Haseltine sculpted a variety of animals but is best known for his equestrian sculptures, most notably the 1934 life-size statue of the thoroughbred race horse Man o' War at the Kentucky Horse Park in Lexington, Kentucky and "George Washington on Horseback", Gilded bronze statue at the Washington National Cathedral made in 1959. He also traveled to India, where he made an oversized statue of one of the ancestors of the Maharaja of Nawanagar, Jam Shri Rawalji in 1933. It can still be seen there. He replicated many of his large works in table-top sizes. The author of a number of books on animalier art, Haseltine was well connected in American upper class society and did a three-year project to create a work for heiress Barbara Hutton. This project included two horses heads which were gilded bronze, with precious and semi-precious stones. After her death the heads disappeared and resurfaced a few years ago at an auction in New York.

==Personal life==
During the time he lived in Paris at the Impasse Raffet (XVIeme Quartier) near the Rue Jasmin, accomplished many things. Attached to American Embassy, Paris, 1914–1915, Decorated Chevalier Legion of Honor in 1922, he entertained a lot of guests in his house, which was once depicted in the French Magazine "Maison & Jardin". Amongst his guests were Arthur Rubinstein, Cary Grant, Teddy Roosevelt Jr and Charles Lindbergh.
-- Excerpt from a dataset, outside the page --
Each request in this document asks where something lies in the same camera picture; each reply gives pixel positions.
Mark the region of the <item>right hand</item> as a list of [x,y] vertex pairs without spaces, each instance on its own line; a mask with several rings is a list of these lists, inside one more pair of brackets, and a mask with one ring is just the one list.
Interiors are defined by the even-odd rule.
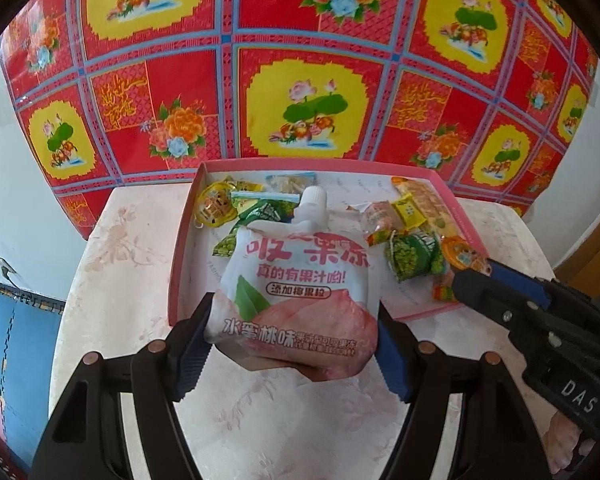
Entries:
[[580,435],[581,429],[561,412],[556,412],[550,419],[542,443],[551,474],[565,470],[573,455],[587,456],[591,452],[595,441],[588,439],[580,442]]
He also had many contacts to highest Russian Royalty. His wife, the former Madeleine Keith, was born in England and died in 1979 in Paris. The house was subsequently sold to the owner of Paris Match. His daughter Helen Heather Haseltine married an Austrian Count by the name of Paul Maria Prosper Toggenburg (b. 09-04-1904 in Trento, d.02-07-1964 in Ritten, Trentino-Südtirol, Italy) so becoming Gräfin Toggenburg, her descendants live in Italy and Austria now. By his son, William Marshall, he has two grandchildren, of which one, Carla, is a well-respected sculptor in her own right.

Herbert Haseltine died in Paris, in 1962. He was buried at the Protestant Cemetery Caius Cestius in Rome, where are also the graves of his parents, of his brothers Stanley Lane, Charles Marshall and his sister Mildred princess Rospigliosi.